## Task objective
Please give the number of lines in the listing that include the word "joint", with no other words.

## Data excerpt
· · · · · · ·

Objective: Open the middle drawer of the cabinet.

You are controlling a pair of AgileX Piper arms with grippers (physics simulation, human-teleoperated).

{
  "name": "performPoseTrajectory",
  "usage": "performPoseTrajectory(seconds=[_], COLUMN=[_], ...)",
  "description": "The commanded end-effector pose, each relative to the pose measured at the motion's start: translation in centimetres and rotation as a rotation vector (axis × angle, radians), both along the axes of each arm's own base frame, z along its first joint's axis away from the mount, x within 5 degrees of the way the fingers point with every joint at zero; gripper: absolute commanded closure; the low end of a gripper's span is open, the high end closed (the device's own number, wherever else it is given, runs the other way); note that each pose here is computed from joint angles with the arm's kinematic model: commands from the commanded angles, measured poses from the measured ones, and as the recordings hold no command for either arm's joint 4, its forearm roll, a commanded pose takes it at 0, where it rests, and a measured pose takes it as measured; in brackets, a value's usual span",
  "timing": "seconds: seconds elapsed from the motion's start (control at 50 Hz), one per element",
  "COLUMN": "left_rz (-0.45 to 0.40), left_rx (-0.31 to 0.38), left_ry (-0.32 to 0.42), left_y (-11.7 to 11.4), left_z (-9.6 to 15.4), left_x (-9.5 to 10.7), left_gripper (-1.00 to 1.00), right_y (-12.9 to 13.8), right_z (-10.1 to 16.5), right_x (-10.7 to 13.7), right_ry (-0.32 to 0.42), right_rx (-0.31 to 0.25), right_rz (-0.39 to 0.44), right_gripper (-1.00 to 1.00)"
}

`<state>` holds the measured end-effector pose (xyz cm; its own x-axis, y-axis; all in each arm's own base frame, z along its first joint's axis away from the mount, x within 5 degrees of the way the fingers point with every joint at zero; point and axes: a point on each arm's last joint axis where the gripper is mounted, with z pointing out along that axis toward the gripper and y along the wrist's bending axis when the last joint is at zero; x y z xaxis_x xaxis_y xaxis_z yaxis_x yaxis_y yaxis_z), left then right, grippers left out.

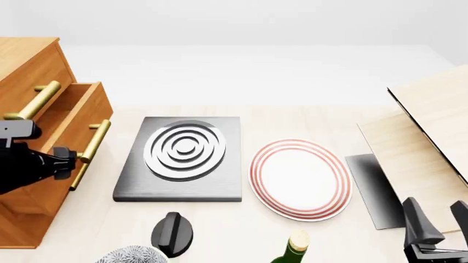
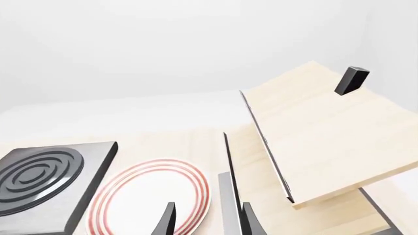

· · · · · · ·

## Your solution
2